── INPUT DATA
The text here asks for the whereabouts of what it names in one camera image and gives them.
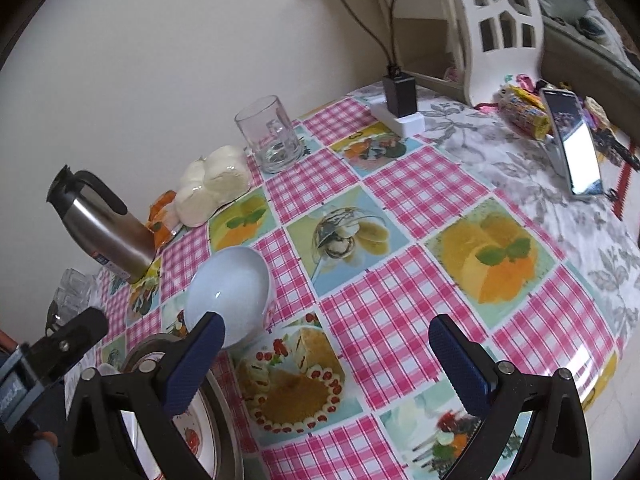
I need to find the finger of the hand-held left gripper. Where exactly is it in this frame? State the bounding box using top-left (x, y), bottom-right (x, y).
top-left (27, 306), bottom-right (109, 387)

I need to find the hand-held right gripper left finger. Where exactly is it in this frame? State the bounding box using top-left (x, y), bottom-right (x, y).
top-left (65, 311), bottom-right (227, 480)

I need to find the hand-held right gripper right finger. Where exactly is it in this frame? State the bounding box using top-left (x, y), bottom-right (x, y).
top-left (429, 314), bottom-right (592, 480)

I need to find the strawberry print bowl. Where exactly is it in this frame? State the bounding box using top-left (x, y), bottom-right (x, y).
top-left (117, 385), bottom-right (208, 480)

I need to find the plain light blue bowl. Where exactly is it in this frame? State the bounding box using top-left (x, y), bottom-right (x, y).
top-left (184, 246), bottom-right (277, 350)

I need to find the stainless steel plate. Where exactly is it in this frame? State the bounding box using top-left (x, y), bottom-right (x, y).
top-left (122, 334), bottom-right (245, 480)

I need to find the small clear glass cup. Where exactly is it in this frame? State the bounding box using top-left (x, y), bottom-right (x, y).
top-left (52, 287), bottom-right (88, 321)
top-left (62, 268), bottom-right (99, 297)

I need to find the pink checked tablecloth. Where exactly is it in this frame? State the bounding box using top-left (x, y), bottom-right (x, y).
top-left (95, 97), bottom-right (621, 480)

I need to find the stainless steel thermos jug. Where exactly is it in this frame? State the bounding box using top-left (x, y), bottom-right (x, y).
top-left (46, 165), bottom-right (157, 281)

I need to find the orange snack packet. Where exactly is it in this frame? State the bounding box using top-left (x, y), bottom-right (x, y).
top-left (146, 190), bottom-right (186, 248)

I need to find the bag of white buns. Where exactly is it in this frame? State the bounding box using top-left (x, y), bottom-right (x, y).
top-left (174, 145), bottom-right (252, 226)

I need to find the clear glass mug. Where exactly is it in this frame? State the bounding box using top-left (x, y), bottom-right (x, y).
top-left (235, 95), bottom-right (304, 175)

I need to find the white power strip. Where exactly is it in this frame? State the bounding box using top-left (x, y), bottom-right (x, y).
top-left (370, 100), bottom-right (426, 137)

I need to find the smartphone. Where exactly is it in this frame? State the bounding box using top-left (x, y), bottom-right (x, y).
top-left (539, 87), bottom-right (605, 197)

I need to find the colourful candy roll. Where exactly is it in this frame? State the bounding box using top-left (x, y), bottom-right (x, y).
top-left (497, 85), bottom-right (551, 140)

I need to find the black charger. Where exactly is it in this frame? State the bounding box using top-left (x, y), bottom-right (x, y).
top-left (382, 65), bottom-right (418, 118)

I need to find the yellow snack packet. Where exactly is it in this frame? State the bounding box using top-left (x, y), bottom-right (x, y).
top-left (582, 96), bottom-right (615, 130)

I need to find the white lattice chair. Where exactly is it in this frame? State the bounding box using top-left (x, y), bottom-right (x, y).
top-left (445, 0), bottom-right (548, 106)

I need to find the floral sofa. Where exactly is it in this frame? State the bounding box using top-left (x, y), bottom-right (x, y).
top-left (542, 0), bottom-right (640, 91)

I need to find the black cable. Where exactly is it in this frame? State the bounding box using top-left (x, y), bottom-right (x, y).
top-left (326, 0), bottom-right (396, 70)
top-left (389, 0), bottom-right (407, 68)

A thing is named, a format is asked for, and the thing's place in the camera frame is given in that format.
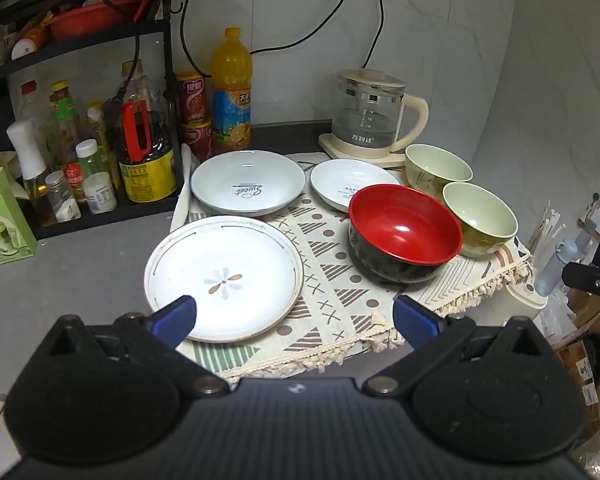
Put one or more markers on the glass shaker with silver cap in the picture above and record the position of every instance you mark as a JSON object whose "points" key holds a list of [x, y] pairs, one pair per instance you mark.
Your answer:
{"points": [[62, 197]]}

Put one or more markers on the small white printed plate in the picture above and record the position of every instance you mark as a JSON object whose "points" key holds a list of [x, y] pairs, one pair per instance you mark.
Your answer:
{"points": [[335, 180]]}

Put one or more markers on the glass electric kettle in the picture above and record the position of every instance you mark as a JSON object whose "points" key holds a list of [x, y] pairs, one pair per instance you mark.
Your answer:
{"points": [[365, 110]]}

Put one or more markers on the white plate with flower print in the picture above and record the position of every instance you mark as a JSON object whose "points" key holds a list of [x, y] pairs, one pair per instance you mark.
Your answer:
{"points": [[240, 260]]}

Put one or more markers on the large white plate script print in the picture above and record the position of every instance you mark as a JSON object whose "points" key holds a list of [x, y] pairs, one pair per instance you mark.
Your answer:
{"points": [[230, 175]]}

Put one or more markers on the green bottle with white cap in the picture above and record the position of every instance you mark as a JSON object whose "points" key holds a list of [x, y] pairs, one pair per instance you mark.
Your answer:
{"points": [[91, 155]]}

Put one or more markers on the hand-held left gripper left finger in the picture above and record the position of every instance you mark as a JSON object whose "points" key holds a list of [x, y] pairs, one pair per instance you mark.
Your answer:
{"points": [[176, 319]]}

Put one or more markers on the blue water bottle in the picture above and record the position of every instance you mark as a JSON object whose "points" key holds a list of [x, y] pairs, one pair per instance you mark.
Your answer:
{"points": [[555, 265]]}

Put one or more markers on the white round appliance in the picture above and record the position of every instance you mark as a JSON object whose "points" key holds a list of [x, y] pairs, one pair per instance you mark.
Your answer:
{"points": [[510, 307]]}

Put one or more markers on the black metal storage rack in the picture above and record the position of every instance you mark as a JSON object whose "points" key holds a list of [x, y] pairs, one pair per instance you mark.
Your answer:
{"points": [[167, 35]]}

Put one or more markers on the orange bottle with white cap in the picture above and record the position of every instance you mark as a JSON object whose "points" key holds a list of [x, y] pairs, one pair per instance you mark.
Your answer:
{"points": [[27, 45]]}

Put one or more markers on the clear bottle with red cap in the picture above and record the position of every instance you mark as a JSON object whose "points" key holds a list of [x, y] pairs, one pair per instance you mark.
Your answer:
{"points": [[30, 102]]}

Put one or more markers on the pale green bowl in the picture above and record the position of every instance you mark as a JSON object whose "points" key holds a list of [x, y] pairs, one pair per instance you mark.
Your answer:
{"points": [[480, 215], [437, 162]]}

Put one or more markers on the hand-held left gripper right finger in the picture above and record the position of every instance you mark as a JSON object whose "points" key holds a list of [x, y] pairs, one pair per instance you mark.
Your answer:
{"points": [[416, 327]]}

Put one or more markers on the green cardboard box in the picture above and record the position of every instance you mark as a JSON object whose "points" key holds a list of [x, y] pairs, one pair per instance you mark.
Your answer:
{"points": [[5, 210]]}

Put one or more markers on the orange juice bottle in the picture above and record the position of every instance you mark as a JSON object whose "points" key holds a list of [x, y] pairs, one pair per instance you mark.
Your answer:
{"points": [[231, 70]]}

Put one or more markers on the small red label bottle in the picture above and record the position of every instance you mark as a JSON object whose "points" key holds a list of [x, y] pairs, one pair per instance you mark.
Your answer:
{"points": [[75, 177]]}

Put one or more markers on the red and black bowl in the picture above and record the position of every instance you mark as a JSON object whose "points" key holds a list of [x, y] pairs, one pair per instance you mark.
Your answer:
{"points": [[400, 225]]}

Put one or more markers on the patterned fringed table cloth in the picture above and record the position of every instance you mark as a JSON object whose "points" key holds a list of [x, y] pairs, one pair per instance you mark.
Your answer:
{"points": [[330, 260]]}

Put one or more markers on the small white jar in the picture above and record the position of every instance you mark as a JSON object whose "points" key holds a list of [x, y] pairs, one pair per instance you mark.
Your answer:
{"points": [[100, 192]]}

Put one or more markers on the cream kettle base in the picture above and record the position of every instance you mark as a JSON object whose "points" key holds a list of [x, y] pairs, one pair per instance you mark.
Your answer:
{"points": [[350, 156]]}

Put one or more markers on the red plastic basin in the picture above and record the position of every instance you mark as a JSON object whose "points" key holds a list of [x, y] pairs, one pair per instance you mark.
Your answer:
{"points": [[90, 17]]}

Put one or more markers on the bottle with yellow cap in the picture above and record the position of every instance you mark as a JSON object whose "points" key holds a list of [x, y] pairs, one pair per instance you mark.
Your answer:
{"points": [[65, 115]]}
────
### WORK INSTRUCTIONS
Copy out each line of the entries that holds "kettle".

### THE COMPLETED TASK
Put one or more markers on the glass electric kettle in the picture above and record the position of every instance you mark as a JSON object whose "points" key holds a list of [x, y] pairs, one pair per instance you mark.
Put one or more markers on the cream kettle base in the picture above and record the position of every instance you mark as a JSON object whose "points" key holds a list of [x, y] pairs, one pair per instance you mark.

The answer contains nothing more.